Macro calls are parsed as a sequence of expressions (with no delimiters) like @mac expr1 expr2 .... So the first assignment will correctly be parsed as:

 Program 0..21
   MacrocallExpression 0..20
     MacroIdentifier 0..5
       Identifier: wasm
     MacroArguments 6..20
       ModuleDefinition 6..20
         module: module
         Identifier: Foo
         end: end

However, for the second example, the parser gives up trying to parse the module definition,
and parses module Bar as two identifiers. Then it continues to parse the function definition,
and finally parses end as an identifier.

 Program 0..90
   MacrocallExpression 0..16
     MacroIdentifier 0..5
       Identifier: wasm
     MacroArguments 6..16
       Identifier: module
       Identifier: Bar
   FunctionDefinition 19..86
     function: function
     Signature 28..37
       CallExpression 28..37
         Identifier: f
         (: (
         Arguments 30..36
           BinaryExpression 30..36
             Identifier: b
             Identifier: u32
         ): )
     IfStatement 42..80
       if: if
       Condition 45..47
         Identifier: b
       IntegerLiteral: 1
       ElseClause 59..73
         else: else
         UnaryExpression 70..72
           IntegerLiteral: 1
       end: end
     end: end
   Identifier: end

Obviously, I don’t want module or other keywords to be parsed as identifiers outside the cases I outlined above. So now I’m looking at alternatives to @extend that are more precise so this doesn’t happen.

Is there a way to use precedence to guide the GLR extension to only consider the identifier cases in certain places?
Is there a way to resolve this using an external tokenizer? (We already use the tokenizer to parse identifiers)

Sorry for not including an MWE. I feel like the problem is very open ended, so for now I’m just looking for general pointers.

marijn · June 3, 2024, 6:50pm

These both seem unproblematic—a symbol would be a separate token, and thus be unambiguous. For field names, you should be able to define a separate token FieldName, which matches the same input as identifiers/keywords, but is only used after the dot character. The parser should be smart enough to use the appropriate token in the appropriate context, assuming they never appear in the same context.

savq · June 4, 2024, 12:35am

I think I didn’t explain myself properly My problem has to do with false positives.

The grammar does handle the cases I listed above.
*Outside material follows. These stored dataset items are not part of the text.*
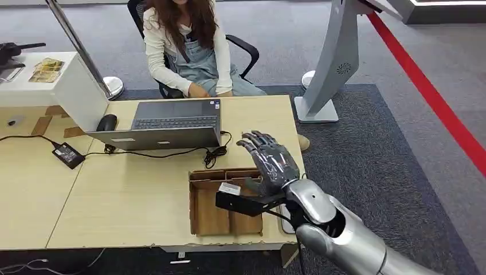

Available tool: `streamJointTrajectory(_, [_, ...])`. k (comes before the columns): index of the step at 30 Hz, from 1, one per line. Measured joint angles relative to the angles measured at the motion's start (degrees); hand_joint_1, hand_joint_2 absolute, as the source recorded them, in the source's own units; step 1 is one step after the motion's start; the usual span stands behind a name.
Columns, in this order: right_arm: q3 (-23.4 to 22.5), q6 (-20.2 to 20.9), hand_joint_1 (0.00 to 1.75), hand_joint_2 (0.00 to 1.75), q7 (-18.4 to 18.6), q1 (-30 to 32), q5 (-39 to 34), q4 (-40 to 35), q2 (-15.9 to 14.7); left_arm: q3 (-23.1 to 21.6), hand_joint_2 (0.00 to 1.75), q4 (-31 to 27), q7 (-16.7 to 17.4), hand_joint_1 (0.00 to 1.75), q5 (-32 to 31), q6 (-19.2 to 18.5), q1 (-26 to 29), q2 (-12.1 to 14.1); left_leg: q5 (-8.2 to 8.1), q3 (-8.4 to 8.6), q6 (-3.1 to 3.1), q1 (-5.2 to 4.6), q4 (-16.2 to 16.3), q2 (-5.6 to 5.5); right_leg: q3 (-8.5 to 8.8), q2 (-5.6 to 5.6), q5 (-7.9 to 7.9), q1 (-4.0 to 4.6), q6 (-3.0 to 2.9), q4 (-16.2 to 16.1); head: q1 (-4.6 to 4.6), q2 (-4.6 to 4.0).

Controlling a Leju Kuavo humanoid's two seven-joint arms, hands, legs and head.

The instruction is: Pass the card to the sensor for recognition and then transmit it.

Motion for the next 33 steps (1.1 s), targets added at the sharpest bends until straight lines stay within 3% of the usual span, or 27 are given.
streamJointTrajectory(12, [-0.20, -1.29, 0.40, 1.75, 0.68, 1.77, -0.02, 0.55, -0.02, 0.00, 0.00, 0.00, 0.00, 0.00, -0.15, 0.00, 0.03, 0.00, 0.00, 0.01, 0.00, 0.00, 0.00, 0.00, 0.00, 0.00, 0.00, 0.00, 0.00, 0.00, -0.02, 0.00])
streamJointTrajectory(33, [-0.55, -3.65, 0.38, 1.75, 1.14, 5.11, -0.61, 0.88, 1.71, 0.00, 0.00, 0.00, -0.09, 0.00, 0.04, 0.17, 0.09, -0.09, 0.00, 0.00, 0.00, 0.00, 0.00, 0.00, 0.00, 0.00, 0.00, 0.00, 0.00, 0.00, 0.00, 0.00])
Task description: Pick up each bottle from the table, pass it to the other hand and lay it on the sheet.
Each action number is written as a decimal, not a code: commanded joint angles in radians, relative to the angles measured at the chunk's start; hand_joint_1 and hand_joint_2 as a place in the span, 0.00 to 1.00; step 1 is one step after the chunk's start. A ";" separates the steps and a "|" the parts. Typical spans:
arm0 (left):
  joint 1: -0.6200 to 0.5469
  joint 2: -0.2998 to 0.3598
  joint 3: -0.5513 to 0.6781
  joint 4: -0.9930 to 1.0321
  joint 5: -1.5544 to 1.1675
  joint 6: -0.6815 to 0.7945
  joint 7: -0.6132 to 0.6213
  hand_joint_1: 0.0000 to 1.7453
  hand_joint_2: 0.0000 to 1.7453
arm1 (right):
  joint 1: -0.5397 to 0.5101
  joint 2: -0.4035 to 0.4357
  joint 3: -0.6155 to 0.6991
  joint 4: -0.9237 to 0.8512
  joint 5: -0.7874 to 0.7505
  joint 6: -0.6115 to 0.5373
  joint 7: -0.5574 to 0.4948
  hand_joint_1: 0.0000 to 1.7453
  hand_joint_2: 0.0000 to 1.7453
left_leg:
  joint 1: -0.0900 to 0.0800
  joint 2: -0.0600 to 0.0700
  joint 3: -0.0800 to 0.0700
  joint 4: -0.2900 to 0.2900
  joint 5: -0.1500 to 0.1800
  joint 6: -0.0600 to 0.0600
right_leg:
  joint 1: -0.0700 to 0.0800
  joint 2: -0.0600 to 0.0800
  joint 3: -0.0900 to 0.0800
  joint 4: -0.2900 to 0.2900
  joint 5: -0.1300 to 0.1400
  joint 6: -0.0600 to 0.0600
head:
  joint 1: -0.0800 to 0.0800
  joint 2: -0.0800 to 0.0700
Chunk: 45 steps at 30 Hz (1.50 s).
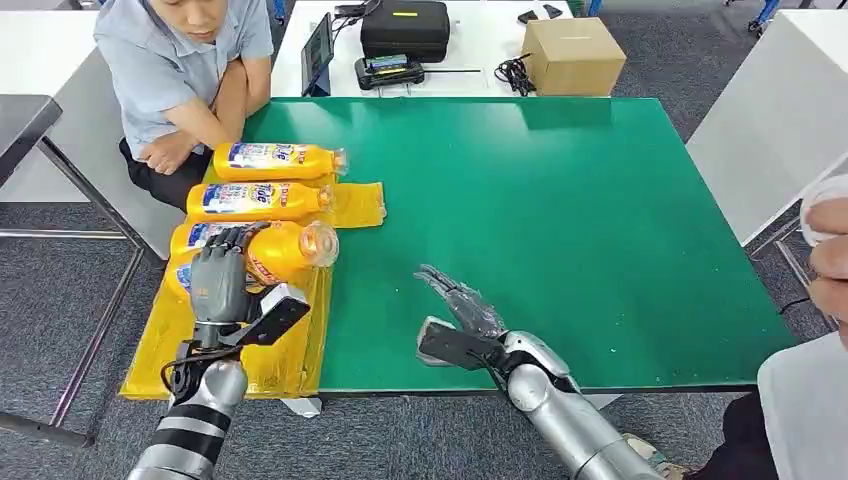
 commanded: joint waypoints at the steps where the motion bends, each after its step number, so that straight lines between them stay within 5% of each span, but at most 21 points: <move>1: -0.101 0.082 0.021 0.280 -0.214 -0.003 0.145 1.00 1.00 | -0.015 0.002 -0.029 -0.005 -0.003 0.018 -0.011 0.00 1.00 | 0.001 0.001 0.002 -0.001 0.000 -0.002 | 0.001 0.000 0.002 0.000 0.000 -0.002 | 0.000 0.000; 13: -0.115 0.113 -0.104 0.346 -0.262 -0.089 0.252 1.00 1.00 | -0.010 -0.007 -0.034 -0.013 -0.001 0.039 -0.009 0.00 1.00 | 0.001 0.000 0.001 0.001 0.000 -0.002 | 0.002 -0.001 0.001 0.000 -0.001 -0.002 | 0.000 0.000; 20: -0.130 0.108 -0.174 0.383 -0.169 -0.131 0.203 0.99 1.00 | -0.012 -0.015 -0.030 -0.050 -0.001 0.052 -0.014 0.00 1.00 | 0.001 0.000 0.000 0.001 0.000 -0.002 | 0.001 -0.001 0.000 0.000 -0.001 -0.002 | 0.000 0.000; 21: -0.134 0.111 -0.181 0.387 -0.174 -0.130 0.213 0.68 1.00 | -0.012 -0.016 -0.030 -0.051 -0.001 0.054 -0.013 0.00 1.00 | 0.000 0.000 0.000 0.001 0.000 -0.001 | 0.000 -0.001 0.000 0.000 0.000 -0.001 | 0.000 0.000; 22: -0.142 0.111 -0.187 0.399 -0.176 -0.142 0.220 0.49 1.00 | -0.014 -0.015 -0.030 -0.050 0.000 0.054 -0.013 0.00 1.00 | 0.001 0.000 0.001 0.001 -0.001 -0.002 | 0.002 -0.001 0.001 0.001 -0.001 -0.002 | 0.000 0.000; 25: -0.142 0.111 -0.187 0.399 -0.176 -0.142 0.220 0.49 1.00 | -0.014 -0.015 -0.030 -0.050 0.000 0.054 -0.013 0.00 1.00 | 0.001 0.000 0.001 0.001 -0.001 -0.003 | 0.002 -0.001 0.001 0.000 -0.001 -0.003 | 0.000 0.000; 26: -0.154 0.114 -0.198 0.419 -0.174 -0.162 0.221 0.00 1.00 | -0.018 -0.013 -0.028 -0.043 0.000 0.057 -0.013 0.00 1.00 | 0.001 0.000 0.001 0.000 0.000 -0.002 | 0.001 0.000 0.001 0.000 0.000 -0.002 | 0.000 0.000; 38: -0.208 0.116 -0.234 0.572 -0.132 -0.329 0.224 0.00 1.00 | -0.034 -0.011 -0.033 -0.031 -0.019 0.093 -0.020 0.00 1.00 | 0.001 0.001 0.002 0.001 0.000 -0.003 | 0.001 0.001 0.002 0.000 0.000 -0.002 | 0.000 0.000; 45: -0.196 0.107 -0.247 0.567 -0.140 -0.305 0.256 0.00 1.00 | -0.019 -0.014 -0.043 -0.038 -0.018 0.090 -0.019 0.00 1.00 | 0.000 -0.001 0.006 -0.001 0.001 -0.002 | 0.000 -0.001 0.007 -0.001 0.000 -0.002 | 0.000 0.000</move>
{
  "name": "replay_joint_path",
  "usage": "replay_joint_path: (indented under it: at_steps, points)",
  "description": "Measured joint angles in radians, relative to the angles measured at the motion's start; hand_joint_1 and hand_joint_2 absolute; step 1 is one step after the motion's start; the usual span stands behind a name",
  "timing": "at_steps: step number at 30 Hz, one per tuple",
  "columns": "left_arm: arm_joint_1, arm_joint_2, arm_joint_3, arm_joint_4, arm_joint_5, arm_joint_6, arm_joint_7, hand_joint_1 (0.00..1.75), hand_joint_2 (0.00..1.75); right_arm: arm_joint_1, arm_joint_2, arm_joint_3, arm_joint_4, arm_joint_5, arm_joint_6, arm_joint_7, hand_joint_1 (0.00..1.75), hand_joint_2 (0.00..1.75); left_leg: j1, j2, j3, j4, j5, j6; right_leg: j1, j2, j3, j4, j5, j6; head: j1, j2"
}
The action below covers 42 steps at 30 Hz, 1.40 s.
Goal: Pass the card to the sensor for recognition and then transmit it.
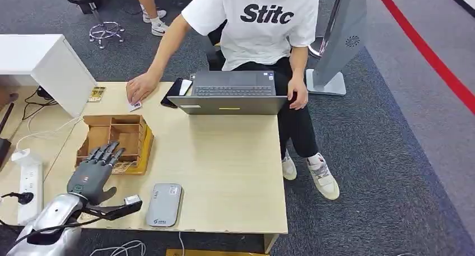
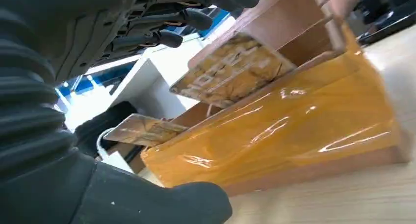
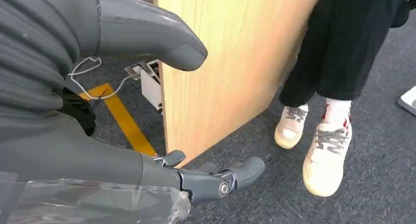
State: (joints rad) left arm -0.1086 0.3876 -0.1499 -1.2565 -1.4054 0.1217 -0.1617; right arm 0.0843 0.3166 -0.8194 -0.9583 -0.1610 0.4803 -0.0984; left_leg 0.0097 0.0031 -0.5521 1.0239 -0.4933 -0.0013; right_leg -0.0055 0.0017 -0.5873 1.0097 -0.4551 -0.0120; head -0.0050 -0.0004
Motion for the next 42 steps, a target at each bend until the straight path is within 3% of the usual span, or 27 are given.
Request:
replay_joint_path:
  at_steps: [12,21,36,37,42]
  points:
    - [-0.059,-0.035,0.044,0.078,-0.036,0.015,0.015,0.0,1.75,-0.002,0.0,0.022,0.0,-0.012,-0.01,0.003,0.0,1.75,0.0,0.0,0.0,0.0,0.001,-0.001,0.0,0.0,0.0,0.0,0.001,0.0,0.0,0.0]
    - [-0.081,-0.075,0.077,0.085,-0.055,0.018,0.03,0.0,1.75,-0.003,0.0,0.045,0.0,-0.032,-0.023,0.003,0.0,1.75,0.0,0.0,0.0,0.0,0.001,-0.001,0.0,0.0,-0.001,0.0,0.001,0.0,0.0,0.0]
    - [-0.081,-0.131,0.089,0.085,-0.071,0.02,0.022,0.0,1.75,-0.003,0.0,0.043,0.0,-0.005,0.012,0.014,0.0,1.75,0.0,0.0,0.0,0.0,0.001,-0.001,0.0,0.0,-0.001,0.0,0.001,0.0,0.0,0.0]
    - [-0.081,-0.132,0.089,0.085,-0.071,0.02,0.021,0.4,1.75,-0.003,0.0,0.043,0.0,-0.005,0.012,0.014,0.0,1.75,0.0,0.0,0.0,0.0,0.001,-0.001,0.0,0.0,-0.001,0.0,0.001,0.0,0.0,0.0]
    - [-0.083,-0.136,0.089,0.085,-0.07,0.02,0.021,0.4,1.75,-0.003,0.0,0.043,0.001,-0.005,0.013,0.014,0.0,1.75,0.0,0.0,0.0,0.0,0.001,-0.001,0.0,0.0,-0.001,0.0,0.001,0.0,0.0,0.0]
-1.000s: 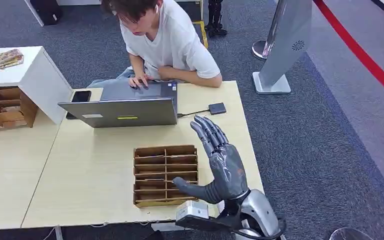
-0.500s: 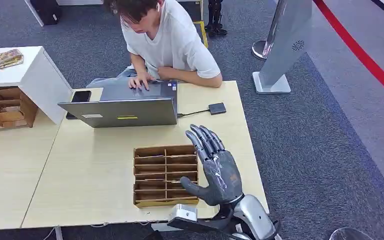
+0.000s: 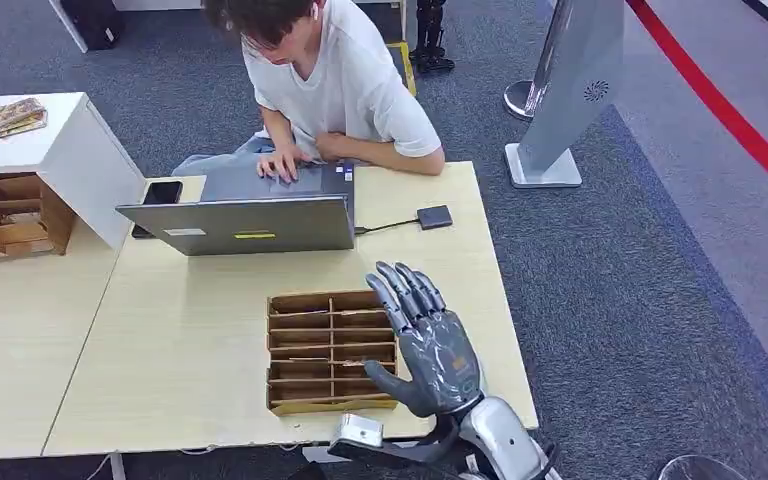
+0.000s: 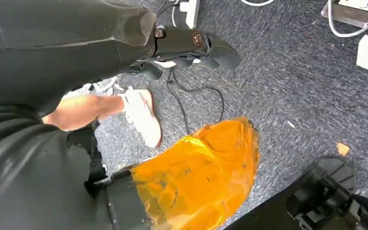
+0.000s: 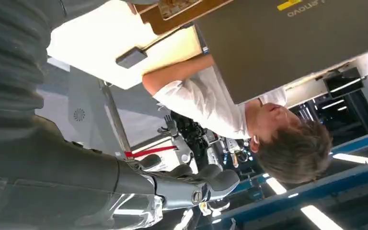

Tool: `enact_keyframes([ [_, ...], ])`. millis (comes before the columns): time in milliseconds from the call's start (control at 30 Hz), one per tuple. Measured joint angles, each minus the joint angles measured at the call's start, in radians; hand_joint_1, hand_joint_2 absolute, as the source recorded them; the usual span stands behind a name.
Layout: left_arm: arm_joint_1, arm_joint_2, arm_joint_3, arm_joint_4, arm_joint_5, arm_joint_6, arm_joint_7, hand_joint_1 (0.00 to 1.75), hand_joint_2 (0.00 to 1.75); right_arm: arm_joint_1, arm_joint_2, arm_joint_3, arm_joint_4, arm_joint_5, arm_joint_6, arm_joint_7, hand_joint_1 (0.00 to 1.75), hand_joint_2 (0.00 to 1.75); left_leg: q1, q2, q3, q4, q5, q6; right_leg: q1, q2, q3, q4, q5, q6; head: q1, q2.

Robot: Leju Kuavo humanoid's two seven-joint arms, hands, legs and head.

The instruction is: Pass the card to the sensor for recognition and then transmit it.

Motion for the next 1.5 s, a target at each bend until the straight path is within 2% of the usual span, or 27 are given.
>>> enact_keyframes([
  [333,0.001,0.004,0.007,0.000,-0.010,-0.010,0.002,0.00,0.00,0.008,-0.042,0.029,0.008,0.071,-0.001,0.008,0.00,1.75,0.000,0.000,0.000,0.000,0.000,0.000,0.000,0.000,0.000,0.000,0.000,0.000,0.000,0.000],
  [633,0.002,0.005,0.021,0.000,-0.014,-0.011,0.002,0.00,0.00,0.008,-0.077,0.063,0.009,0.079,0.031,0.016,0.00,1.75,0.000,0.000,0.000,0.000,0.000,0.000,0.000,0.000,0.000,0.000,0.000,0.000,0.000,0.000],
  [1500,0.002,0.005,0.023,0.000,-0.033,-0.018,0.001,0.00,0.00,-0.007,-0.111,0.124,0.064,0.084,0.070,0.029,0.00,1.75,0.000,0.000,0.000,0.000,0.000,0.000,0.000,0.000,0.000,0.000,0.000,0.000,0.000,0.000],
])
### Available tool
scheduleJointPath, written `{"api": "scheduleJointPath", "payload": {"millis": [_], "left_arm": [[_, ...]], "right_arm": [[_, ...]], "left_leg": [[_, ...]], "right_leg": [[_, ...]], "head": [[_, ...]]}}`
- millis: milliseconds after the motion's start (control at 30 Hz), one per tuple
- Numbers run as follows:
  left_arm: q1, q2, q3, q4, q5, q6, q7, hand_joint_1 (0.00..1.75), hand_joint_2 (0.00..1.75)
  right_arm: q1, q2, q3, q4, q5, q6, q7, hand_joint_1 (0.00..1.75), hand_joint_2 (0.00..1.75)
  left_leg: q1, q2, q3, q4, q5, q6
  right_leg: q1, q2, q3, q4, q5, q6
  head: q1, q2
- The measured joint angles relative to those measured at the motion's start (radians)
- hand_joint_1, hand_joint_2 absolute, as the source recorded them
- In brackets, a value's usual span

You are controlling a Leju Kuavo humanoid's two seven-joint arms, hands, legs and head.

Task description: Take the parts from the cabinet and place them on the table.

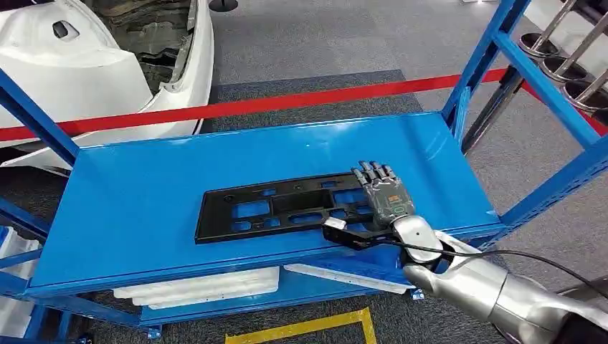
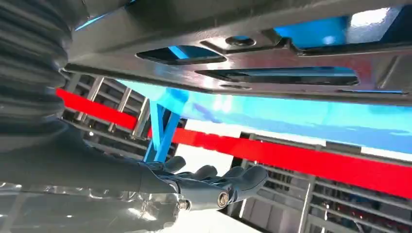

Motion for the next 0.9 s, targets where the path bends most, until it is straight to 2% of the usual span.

I have some tests in this file (search for “Keywords as identifiers”).

However, sometimes @extend will parse a keyword as an identifier when it should not parse an identifier. So I’m looking for something to restrict @extend, but not as strict as @specialize.

I cannot define symbols as tokens or in a skip rule because Identifier is an external token and : is an operator (a complete expression).

marijn · June 4, 2024, 5:34am

I do not have time to dig into the subtleties of the Julia grammar, but unless :symbol and the : operator can appear in the same place, the operator can again be used to make sure the token context is different, and use a different identifier token in that situation to avoid the ambiguity.

There’s no reason an external tokenizer cannot be used multiple times to create multiple different tokens.

But if all else fails, @extend plus @dynamicPrecedence might also get you enough control over which interpretation is picked, though in a less efficient way.

savq · June 6, 2024, 8:25pm

I ended up with a mixed approach to parse the various types of keywords:

For keywords that cannot be used as identifiers: @specialize<Identifier, …>.
For keywords that can be used as identifiers: @extend<Identifier, …>.
For keywords in symbols and fields: I used the same approach as the old grammar. Define two identical external tokens Identifier and word; use word for symbols and fields; and use Identifier everywhere else. That way there’s no conflict with the specialized tokens.
For begin/end index variables: Using @extend caused a lot of problems because it was hard to ensure end was parsed as a keyword. Instead, I used @specialize, and defined a different set of rules to be used inside brackets, disallowing block statements, and allowing the specialized begin and end as valid expressions. This is very hacky, but doesn’t cause any ambiguity.

Overall, a very convoluted solution… but it works.